The service manager supports reliable startup notifications through a notification socket placed in /run. There are various switches to set the access level for a service, and the protocol is general purpose and extendable to support plenty of other message types. This is not a novel concept, in fact other service managers like s6 support it (through a simpler protocol of inherting an fd and doing a single byte write to it). systemd's inspiration launchd also supports something similar.

The sd_notify(3) API is used by services supporting the Type=notify startup notification scheme to tell systemd that they're up, so that precise scheduling of dependent jobs can be achieved. systemd also provides a convenient systemd-notify(1) tool for use in scripts and such, or for programs that don't want to link to libsystemd or write their own socket code, and still be able to notify systemd of their startup by forking off the binary.

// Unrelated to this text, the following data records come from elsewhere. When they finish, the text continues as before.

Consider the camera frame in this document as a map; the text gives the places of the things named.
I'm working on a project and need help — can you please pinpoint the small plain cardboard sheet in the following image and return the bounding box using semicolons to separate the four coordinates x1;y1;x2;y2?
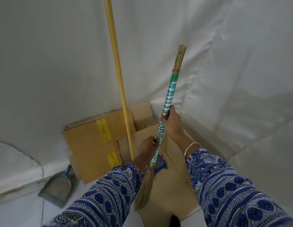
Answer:
131;102;154;131

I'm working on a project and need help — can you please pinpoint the person's right hand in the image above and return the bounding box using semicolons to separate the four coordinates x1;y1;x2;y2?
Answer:
159;105;185;143

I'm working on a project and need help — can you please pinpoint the person's left forearm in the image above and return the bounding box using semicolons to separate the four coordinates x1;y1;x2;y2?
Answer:
42;163;143;227

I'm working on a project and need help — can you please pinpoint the person's left hand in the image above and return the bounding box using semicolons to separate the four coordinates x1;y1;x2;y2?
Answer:
133;136;160;168

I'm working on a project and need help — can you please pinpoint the teal grass broom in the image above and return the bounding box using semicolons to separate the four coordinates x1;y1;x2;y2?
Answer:
134;44;187;212

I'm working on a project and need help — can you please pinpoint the silver bangle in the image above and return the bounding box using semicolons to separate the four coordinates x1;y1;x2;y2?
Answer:
184;142;202;164

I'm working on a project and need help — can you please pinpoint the grey teal dustpan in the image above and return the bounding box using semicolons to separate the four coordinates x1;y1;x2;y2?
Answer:
37;164;75;208

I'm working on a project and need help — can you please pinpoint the cardboard sheet with yellow labels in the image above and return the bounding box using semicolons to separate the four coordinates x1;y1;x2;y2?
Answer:
63;108;137;185

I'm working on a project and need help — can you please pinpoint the large plain cardboard sheet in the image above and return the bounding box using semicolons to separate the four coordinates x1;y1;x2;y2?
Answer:
115;125;202;222

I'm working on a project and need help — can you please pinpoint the blue cloth piece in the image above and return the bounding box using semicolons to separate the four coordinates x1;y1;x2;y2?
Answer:
141;155;169;179

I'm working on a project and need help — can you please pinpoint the yellow wooden pole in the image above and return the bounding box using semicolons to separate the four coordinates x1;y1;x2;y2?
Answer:
103;0;135;161

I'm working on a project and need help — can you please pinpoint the person's right forearm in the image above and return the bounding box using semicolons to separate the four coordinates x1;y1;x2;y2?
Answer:
177;134;293;227

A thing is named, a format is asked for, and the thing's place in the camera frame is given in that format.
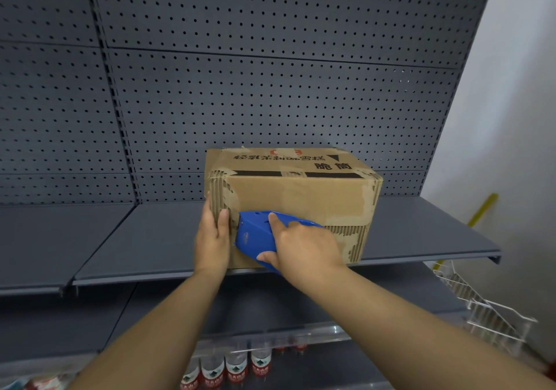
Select person's right hand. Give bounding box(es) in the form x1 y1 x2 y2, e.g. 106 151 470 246
256 212 348 293

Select person's left hand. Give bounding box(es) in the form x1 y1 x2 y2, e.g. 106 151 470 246
193 192 231 277

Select blue box cutter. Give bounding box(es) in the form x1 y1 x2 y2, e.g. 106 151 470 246
234 210 325 276

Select brown cardboard box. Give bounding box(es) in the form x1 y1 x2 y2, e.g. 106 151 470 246
204 147 384 270

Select person's left forearm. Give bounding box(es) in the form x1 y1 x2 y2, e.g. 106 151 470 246
66 269 226 390

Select person's right forearm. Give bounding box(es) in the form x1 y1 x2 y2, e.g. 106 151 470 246
302 265 556 390

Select clear plastic shelf edge strip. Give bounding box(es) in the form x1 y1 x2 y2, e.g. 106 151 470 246
191 319 353 356

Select grey metal shelf board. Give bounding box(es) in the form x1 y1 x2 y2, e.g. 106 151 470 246
72 196 503 289
0 203 138 297

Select row of red label bottles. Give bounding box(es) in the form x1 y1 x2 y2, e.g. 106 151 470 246
180 338 310 390

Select wide grey pegboard back panel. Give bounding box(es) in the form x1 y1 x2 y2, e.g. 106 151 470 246
87 0 497 204

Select grey slotted shelf upright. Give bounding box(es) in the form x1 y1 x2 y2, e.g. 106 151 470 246
83 0 142 204

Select narrow grey pegboard back panel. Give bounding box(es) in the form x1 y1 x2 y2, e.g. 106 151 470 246
0 0 139 206

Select colourful snack packets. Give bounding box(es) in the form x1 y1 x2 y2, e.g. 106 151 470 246
0 373 76 390

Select yellow stick handle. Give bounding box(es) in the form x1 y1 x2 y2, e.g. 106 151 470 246
434 192 500 271

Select white wire rack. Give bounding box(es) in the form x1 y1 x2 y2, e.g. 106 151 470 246
432 260 539 356

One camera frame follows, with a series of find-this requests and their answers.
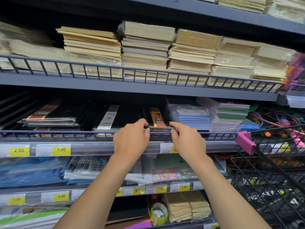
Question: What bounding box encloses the person's right hand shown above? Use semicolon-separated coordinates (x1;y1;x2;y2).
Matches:
169;121;208;163

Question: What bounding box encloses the yellow-green tape roll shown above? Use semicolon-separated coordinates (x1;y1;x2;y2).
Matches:
150;202;169;226

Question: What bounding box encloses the stack of blue plastic folders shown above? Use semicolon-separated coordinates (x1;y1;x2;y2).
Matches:
0;156;71;188

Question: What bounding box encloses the pile of colourful toys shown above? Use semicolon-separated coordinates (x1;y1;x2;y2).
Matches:
247;104;305;149

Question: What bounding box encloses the black folder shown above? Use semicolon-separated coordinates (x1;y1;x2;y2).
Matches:
106;195;150;222

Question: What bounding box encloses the pile of colourful packets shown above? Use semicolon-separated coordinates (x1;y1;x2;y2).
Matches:
283;52;305;91

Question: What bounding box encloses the stack of black orange-banded notebooks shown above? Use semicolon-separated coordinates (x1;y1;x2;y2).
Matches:
18;101;82;128

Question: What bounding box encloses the wrapped stack of cream notebooks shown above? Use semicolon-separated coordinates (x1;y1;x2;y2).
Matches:
247;43;297;91
207;37;263;89

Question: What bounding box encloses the pink cartoon sticker card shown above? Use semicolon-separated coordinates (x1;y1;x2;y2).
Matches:
152;167;179;183

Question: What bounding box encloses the black notebook with white band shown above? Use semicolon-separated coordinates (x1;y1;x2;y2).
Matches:
92;104;144;132

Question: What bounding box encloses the person's right forearm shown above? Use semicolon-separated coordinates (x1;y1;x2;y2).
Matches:
182;155;272;229

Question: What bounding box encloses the black notebook with orange band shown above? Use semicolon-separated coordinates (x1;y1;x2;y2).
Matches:
142;106;176;130

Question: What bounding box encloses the wrapped stack of cream paper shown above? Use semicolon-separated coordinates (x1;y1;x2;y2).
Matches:
264;0;305;24

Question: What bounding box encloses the person's left hand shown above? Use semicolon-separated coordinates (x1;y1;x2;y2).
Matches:
112;118;151;164

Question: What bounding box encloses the stack of beige paper pads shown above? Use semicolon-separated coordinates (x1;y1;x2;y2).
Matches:
216;0;267;14

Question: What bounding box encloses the clear plastic label holder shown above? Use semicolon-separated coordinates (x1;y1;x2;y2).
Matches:
285;90;305;109

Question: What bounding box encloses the pink paper sheet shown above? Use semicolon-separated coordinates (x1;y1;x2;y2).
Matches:
121;220;152;229

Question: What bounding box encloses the pink cart handle corner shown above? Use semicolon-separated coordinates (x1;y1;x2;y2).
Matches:
235;131;257;156

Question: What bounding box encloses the small stack of blue notebooks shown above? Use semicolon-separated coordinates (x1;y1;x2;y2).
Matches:
238;118;261;132

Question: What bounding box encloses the wrapped stack of beige notebooks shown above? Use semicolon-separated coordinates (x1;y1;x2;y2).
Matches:
0;21;72;74

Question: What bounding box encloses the stack of green white pads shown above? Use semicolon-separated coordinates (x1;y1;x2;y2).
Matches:
0;206;70;229

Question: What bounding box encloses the white paper packet with barcode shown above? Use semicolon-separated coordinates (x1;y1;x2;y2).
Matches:
63;155;114;182

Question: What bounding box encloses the row of yellow price labels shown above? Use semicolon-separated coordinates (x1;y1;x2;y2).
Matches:
7;182;204;206

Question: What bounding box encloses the grey shelf with clear strip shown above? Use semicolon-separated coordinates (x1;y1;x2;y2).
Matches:
0;140;241;158
0;180;206;206

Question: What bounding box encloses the grey wire shelf rail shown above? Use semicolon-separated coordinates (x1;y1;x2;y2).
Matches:
0;130;239;141
0;54;286;94

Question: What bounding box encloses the stack of green purple notebooks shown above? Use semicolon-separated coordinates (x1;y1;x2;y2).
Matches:
197;97;251;133

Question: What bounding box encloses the tall stack of kraft notebooks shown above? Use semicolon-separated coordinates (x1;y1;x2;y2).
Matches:
117;21;176;81

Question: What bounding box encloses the grey metal shelf board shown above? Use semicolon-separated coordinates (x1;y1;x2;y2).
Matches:
0;70;280;102

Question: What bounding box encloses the black wire shopping cart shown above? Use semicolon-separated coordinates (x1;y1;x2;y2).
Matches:
226;124;305;229

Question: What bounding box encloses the person's left forearm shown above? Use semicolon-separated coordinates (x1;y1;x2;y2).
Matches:
53;153;143;229

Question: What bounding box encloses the stack of brown envelopes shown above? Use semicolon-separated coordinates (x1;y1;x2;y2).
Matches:
163;193;193;223
180;190;212;221

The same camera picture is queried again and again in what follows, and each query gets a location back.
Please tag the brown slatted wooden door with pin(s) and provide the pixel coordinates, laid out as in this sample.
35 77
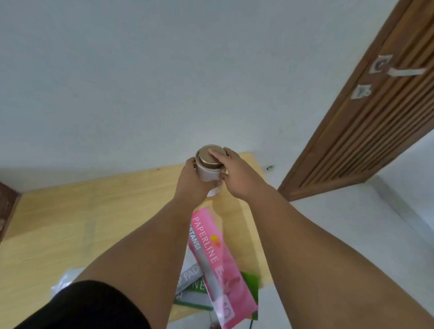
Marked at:
373 112

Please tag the person's left thumb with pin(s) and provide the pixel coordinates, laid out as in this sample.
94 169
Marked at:
212 185

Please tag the person's left forearm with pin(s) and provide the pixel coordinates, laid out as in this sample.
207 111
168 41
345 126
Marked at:
142 257

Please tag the grey pad box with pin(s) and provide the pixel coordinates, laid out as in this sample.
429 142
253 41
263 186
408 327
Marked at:
188 276

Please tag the clear plastic bag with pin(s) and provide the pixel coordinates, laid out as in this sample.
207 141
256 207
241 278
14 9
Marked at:
64 281

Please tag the person's right forearm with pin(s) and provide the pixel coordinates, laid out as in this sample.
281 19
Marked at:
325 267

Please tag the silver keyhole plate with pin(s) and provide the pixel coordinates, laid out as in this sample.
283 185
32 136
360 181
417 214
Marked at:
360 91

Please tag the pink receipt book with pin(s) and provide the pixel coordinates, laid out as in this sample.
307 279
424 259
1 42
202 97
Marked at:
220 267

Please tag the person's black clothing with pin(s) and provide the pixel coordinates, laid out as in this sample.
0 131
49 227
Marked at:
88 308

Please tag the person's right thumb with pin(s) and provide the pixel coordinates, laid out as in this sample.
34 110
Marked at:
223 176

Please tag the person's right hand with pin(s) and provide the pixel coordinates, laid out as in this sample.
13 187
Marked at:
242 178

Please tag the silver tin can gold lid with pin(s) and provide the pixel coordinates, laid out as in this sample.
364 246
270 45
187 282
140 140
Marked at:
208 166

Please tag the person's left hand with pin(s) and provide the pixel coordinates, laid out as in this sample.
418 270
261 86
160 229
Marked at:
190 184

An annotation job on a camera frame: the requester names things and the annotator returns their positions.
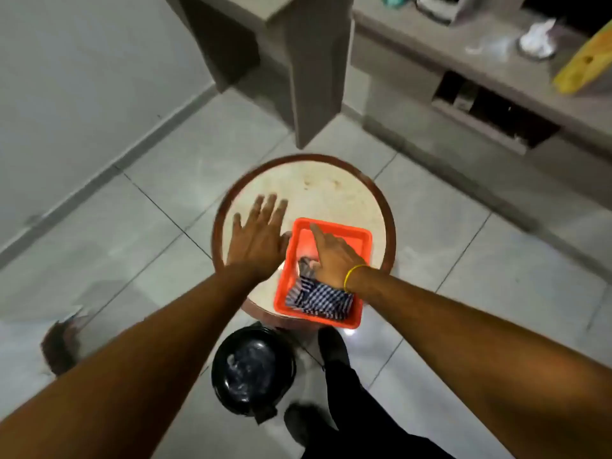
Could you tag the person's left hand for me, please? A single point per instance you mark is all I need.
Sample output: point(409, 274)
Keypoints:
point(258, 248)

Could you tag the grey low cabinet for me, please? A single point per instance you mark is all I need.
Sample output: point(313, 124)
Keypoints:
point(430, 57)

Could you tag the person's black shoe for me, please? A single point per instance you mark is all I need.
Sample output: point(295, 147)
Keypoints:
point(333, 346)
point(303, 423)

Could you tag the orange plastic tray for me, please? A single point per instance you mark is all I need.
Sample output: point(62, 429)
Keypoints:
point(354, 239)

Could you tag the grey desk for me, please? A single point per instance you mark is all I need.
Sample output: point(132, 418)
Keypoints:
point(311, 57)

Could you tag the person's left forearm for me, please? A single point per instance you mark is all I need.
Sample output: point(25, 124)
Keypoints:
point(124, 377)

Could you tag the person's black trousers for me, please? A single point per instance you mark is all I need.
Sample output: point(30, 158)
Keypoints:
point(363, 415)

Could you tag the brown broom head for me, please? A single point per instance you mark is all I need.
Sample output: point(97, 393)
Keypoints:
point(60, 346)

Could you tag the white crumpled tissue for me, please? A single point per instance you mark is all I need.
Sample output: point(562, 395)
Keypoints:
point(538, 38)

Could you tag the yellow plastic bag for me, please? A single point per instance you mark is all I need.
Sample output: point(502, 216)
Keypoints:
point(585, 62)

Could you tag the white appliance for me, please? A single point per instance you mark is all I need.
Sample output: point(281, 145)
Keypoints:
point(442, 7)

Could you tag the clear plastic wrapper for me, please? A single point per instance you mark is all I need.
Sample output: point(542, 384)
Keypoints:
point(492, 46)

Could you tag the person's right forearm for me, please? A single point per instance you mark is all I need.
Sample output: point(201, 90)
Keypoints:
point(492, 363)

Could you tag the black pedal trash bin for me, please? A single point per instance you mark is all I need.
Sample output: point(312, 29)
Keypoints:
point(253, 370)

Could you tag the small grey box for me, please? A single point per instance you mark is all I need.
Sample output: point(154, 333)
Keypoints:
point(466, 96)

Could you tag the person's right thumb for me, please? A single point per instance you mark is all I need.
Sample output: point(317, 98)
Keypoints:
point(313, 271)

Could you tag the round brown-rimmed table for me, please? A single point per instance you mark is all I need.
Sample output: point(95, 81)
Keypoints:
point(325, 188)

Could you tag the person's left little finger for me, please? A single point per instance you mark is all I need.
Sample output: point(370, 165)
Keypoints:
point(236, 224)

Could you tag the yellow wristband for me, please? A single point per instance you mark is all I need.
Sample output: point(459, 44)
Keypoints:
point(350, 274)

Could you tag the person's left thumb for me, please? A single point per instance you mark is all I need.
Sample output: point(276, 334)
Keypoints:
point(287, 242)

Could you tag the blue white checked cloth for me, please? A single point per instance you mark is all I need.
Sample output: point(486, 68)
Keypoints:
point(325, 301)

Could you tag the person's left middle finger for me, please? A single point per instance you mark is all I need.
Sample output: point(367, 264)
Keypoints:
point(269, 210)

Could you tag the person's right hand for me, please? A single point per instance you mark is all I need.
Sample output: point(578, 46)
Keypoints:
point(337, 265)

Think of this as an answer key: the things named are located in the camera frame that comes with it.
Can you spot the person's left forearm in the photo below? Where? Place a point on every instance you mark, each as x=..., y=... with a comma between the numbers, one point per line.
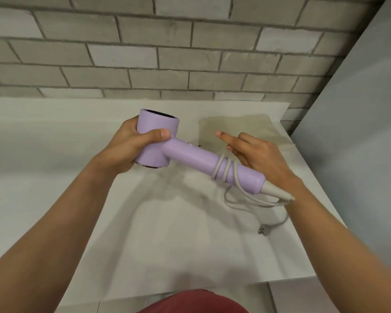
x=49, y=237

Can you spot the person's right hand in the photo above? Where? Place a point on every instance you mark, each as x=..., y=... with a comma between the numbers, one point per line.
x=264, y=159

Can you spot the person's left thumb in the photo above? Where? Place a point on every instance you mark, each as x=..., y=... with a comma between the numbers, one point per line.
x=156, y=135

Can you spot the person's right forearm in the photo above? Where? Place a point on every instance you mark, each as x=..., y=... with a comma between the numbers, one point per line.
x=342, y=250

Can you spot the person's right middle finger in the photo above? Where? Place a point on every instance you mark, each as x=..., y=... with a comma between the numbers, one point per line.
x=247, y=138

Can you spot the white table cover sheet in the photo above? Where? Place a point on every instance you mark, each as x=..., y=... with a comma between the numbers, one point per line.
x=156, y=231

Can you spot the person's right thumb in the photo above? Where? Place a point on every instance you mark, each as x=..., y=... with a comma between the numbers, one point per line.
x=236, y=152

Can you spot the person's left hand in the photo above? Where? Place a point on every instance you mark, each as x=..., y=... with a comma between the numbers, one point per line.
x=120, y=149

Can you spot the person's red garment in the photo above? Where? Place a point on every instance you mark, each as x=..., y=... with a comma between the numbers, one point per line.
x=198, y=303

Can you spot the purple hair dryer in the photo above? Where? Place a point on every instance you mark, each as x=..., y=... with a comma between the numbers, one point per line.
x=189, y=153

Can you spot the beige cloth bag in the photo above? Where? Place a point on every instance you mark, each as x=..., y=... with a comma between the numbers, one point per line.
x=264, y=127

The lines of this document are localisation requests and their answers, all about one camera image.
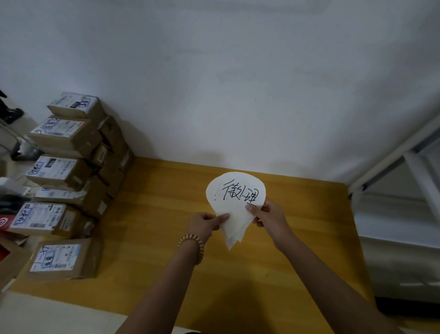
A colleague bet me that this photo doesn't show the person's left hand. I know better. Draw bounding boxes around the person's left hand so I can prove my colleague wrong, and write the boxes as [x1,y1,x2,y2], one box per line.
[187,212,230,243]

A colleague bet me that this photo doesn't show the open brown cardboard box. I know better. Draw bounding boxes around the open brown cardboard box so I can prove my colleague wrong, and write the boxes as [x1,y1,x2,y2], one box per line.
[0,233,32,293]

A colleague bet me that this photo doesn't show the person's left forearm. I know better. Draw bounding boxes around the person's left forearm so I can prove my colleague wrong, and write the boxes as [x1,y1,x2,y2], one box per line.
[115,238,206,334]

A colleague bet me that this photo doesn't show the white metal shelf frame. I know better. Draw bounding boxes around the white metal shelf frame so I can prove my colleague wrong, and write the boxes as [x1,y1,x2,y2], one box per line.
[347,114,440,305]

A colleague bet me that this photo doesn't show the black object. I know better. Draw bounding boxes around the black object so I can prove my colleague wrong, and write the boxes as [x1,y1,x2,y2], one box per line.
[0,89,25,125]

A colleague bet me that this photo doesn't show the wooden bead bracelet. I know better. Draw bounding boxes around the wooden bead bracelet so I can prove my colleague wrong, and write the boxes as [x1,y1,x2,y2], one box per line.
[177,234,205,265]

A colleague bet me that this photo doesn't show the white round paper sheets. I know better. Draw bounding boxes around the white round paper sheets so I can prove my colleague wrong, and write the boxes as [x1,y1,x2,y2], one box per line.
[206,172,267,251]

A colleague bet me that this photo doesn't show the metal stand with black base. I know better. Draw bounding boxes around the metal stand with black base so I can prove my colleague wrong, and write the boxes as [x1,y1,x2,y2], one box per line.
[0,119,43,161]

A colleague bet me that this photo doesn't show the red and white package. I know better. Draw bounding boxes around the red and white package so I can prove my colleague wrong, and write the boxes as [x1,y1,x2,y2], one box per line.
[0,215,15,235]

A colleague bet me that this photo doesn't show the person's right forearm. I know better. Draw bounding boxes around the person's right forearm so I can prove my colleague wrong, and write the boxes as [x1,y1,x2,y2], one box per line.
[274,231,405,334]

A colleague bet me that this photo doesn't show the stack of cardboard parcel boxes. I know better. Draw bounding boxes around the stack of cardboard parcel boxes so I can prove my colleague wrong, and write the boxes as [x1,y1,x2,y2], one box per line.
[10,92,135,281]

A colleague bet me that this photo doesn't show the person's right hand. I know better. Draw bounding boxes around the person's right hand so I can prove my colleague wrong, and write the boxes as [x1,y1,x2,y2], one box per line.
[245,199,293,242]

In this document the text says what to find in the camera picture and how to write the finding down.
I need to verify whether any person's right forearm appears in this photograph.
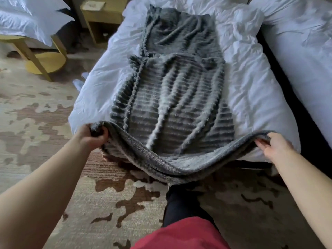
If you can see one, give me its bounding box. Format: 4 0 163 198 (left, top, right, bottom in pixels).
272 150 332 249

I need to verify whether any grey ribbed fleece blanket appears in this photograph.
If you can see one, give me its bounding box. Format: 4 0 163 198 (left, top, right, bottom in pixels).
89 4 275 185

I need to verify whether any person's right hand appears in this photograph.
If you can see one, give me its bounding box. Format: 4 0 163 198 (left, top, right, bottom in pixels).
255 132 295 164

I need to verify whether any yellow round side table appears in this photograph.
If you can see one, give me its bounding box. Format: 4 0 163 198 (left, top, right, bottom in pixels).
0 34 68 82

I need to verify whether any person's left forearm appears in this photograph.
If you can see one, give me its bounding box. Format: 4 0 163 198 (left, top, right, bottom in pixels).
0 139 94 249

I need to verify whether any person's red top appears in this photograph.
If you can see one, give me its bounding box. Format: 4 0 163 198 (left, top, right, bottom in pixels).
130 216 232 249

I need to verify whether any person's black trouser leg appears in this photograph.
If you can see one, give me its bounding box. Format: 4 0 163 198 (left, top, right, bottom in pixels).
162 185 221 231

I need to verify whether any yellow wooden nightstand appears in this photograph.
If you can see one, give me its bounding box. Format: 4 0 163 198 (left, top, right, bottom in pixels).
79 0 130 48

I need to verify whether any white bed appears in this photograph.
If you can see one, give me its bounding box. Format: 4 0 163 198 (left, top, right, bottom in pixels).
248 0 332 149
68 0 301 164

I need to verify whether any white pillow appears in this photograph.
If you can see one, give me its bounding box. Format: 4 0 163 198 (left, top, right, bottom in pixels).
0 0 75 47

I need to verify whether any person's left hand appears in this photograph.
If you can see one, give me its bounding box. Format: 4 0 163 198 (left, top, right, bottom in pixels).
74 123 109 150

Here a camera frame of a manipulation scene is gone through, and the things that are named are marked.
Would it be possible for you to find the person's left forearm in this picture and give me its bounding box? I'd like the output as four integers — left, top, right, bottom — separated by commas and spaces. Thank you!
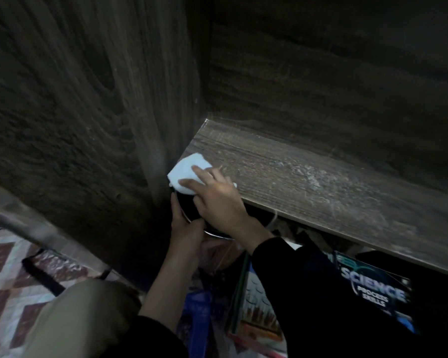
137, 250, 203, 334

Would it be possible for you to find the blue science book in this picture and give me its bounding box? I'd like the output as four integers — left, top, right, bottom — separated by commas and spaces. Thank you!
332, 251, 421, 335

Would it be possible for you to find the person's right forearm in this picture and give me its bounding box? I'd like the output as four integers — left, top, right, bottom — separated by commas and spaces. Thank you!
242, 219, 428, 358

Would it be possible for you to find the blue plastic item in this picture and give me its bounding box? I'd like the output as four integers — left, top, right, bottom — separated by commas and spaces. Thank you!
181, 290, 214, 358

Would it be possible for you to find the person's khaki trouser leg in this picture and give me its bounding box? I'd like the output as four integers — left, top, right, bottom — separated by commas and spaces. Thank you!
22, 279, 143, 358

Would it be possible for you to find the person's left hand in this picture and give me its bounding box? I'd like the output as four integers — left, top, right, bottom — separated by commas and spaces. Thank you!
169, 192, 207, 258

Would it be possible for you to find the person's right hand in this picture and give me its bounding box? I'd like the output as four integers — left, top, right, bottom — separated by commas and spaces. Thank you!
178, 166, 255, 240

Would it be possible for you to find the black bowl with metal rim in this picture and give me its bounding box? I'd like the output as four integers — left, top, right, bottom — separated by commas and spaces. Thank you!
173, 185, 278, 241

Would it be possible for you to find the dark wooden cabinet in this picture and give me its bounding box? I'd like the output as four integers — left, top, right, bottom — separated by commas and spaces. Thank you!
0, 0, 448, 291

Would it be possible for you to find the white cleaning cloth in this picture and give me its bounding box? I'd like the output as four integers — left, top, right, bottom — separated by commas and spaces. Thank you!
167, 153, 237, 196

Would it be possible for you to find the wooden shelf board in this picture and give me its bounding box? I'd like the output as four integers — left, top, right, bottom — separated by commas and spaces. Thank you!
175, 118, 448, 281

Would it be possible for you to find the patterned red and white rug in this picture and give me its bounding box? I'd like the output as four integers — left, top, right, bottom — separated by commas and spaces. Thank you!
0, 227, 137, 358

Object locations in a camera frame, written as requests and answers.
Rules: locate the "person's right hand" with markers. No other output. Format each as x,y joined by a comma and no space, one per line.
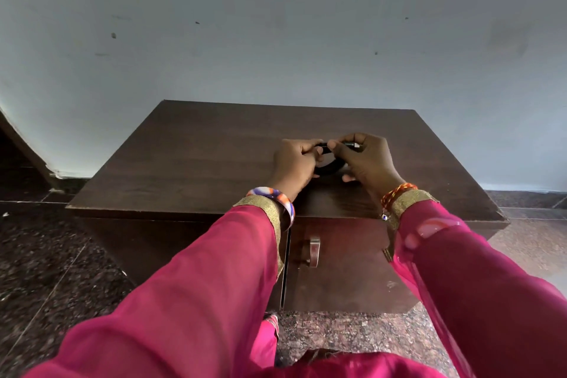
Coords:
370,165

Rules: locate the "person's right forearm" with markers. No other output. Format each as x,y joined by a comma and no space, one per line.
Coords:
478,298

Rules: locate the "person's left forearm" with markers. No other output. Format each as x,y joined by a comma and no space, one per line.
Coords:
195,298

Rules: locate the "pink garment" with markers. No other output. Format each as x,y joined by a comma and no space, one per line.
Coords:
345,366

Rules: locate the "person's left hand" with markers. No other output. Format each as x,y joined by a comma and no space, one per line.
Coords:
290,165

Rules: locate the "person's right thumb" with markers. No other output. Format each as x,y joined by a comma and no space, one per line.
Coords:
339,152

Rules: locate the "person's left thumb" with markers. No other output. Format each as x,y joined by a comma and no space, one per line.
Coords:
312,145

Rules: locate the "dark wooden frame plank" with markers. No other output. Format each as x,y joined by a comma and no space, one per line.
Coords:
24,147

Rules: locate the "dark brown wooden cabinet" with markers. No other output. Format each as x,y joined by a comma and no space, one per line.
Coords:
195,165

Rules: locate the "multicolour striped bangle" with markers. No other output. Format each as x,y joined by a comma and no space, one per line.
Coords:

However, the notification protocol was at some point switched to being asynchronous in nature, as deadlocks between D-Bus, PID 1, and Journald manifested due to cyclic dependencies between the three, and the synchronous nature of notifications only added to the problem. This also meant that unless the process that sent the original notification message stayed around, associating the PID obtained from SCM_CREDENTIALS to the cgroup (and hence the unit) was not possible. This has been known since atleast 2016.

BTW, this is also one of the reasons why systemd developers have been trying to convince kernel developers of accepting some form of modern IPC primitive in the kernel (with strong global order, multicast and peer discovery support, as those are one of the primary reasons why you'd choose D-Bus), as systemd itself is a user of a service it is responsible to start up. Other perks like trusted and comprehensive credential metadata for messages are also nice to have.

An attempt to solve this was made by proposing a patch that attached task metadata (including cgroup) to a socket message, but was shot down due to efficiency concerns. This would also solve a similar race in journald (which still remains non-trivial to fix). Perhaps the biggest issue was that systemd-notify was in most cases useless for unpriviledged users (and where it is much more likely to be used, especially for ad-hoc scripts running as user services).

The good news is that with PR15547, the issue has been fixed for good. The solution agreed upon in the end was to add a new BARRIER=1 notification, but one must attach a file descriptor to this message, and then systemd will close this fd on its end. systemd already supports uploading file descriptors to the manager using the sd_notify(3) interface, so the modifications needed turned out to be minimal. You must send this notification separately, only send a single descriptor, and mix no other notifications with it.

The cover letter goes into more detail, but the above is the gist of it all. If one sends the write end of a pipe to the manager, then this means that we'll receive POLLHUP on the read fd when the manager closes the descriptor it received. It is guranteed that messages are processed in order, so anything sent before must have been processed by the time the write end was closed, allowing us to synchronize in a lightweight manner. The first user of this new sd_notify_barrier(3) call is systemd-notify itself, which previously suffered from the race.

This API isn't very useful for daemons, since they're long running anyway, but it wouldn't hurt to call it once at startup, because usually by the time we call poll, systemd has already closed the write end.